Final answer:
The joint density function of U=X and V=X/Y, when X and Y are independent standard normal variables, is found by multiplying their individual densities. Further to this, by integrating the joint density function over all X while treating V as constant, it can be shown that V=X/Y has a Cauchy distribution.
Step-by-step explanation:
To determine the joint density function of U = X and V = X/Y when X and Y are independent standard normal random variables, we first recall that the standard normal distribution for a continuous random variable X is denoted as X ~ N(0, 1). Since U = X, the density function of U is just that of X, which is the standard normal density function. For V = X/Y, because the variables are independent, we can use the transformation technique to find the joint density function.

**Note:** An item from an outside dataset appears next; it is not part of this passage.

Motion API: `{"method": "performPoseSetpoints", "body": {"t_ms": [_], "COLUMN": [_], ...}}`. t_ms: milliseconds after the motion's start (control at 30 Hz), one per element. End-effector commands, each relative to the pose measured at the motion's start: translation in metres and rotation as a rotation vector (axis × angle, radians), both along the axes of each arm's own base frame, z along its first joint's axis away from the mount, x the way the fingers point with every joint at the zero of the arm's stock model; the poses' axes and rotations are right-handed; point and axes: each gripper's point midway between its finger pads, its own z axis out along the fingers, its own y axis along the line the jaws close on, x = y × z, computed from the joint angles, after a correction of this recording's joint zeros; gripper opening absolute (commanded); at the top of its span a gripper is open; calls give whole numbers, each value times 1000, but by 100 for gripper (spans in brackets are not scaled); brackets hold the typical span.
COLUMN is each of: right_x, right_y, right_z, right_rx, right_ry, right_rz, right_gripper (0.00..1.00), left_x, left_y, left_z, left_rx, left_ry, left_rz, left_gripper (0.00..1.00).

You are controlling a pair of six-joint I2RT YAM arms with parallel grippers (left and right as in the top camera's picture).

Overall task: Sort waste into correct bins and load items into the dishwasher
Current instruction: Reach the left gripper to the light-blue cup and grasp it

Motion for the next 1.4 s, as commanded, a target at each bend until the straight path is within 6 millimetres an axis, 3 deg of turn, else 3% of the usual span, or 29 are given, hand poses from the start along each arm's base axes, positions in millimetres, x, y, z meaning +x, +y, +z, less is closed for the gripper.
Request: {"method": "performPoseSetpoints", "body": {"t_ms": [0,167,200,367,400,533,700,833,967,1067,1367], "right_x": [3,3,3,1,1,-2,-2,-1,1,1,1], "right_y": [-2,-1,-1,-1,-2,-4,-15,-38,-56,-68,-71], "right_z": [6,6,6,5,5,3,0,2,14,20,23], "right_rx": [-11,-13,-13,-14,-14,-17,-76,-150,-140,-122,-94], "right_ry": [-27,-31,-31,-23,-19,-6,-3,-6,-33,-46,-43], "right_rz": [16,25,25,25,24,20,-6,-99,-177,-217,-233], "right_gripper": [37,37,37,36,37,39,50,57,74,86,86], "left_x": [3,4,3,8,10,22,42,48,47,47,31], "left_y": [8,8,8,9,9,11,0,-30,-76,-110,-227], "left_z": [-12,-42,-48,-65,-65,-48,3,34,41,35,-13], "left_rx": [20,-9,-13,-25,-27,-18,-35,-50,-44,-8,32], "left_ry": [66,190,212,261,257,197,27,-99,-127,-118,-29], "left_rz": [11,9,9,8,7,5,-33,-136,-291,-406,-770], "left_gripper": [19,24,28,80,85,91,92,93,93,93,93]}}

The probability density function of a standard normal variable is given by φ(x) = 1/√(2π) * exp(-x^2/2). Since X and Y are independent, their joint density function is the product of their marginal densities: f(x, y) = φ(x) * φ(y). For V, we let W = 1/Y, thus the density function for W when Y is standard normal, is also standard normal since the reciprocal of a standard normal variable is also a standard normal, albeit over a different domain (y ≠ 0).
Next, we note that the random variable X/Y has a Cauchy distribution, a well-known result in probability theory. This is shown by finding the distribution function of V by integrating the joint density function over the entire range of X, treating V as a constant. The result of this integration yields the density function of a Cauchy distribution, highlighting that X/Y indeed follows a Cauchy distribution with parameters (0,1).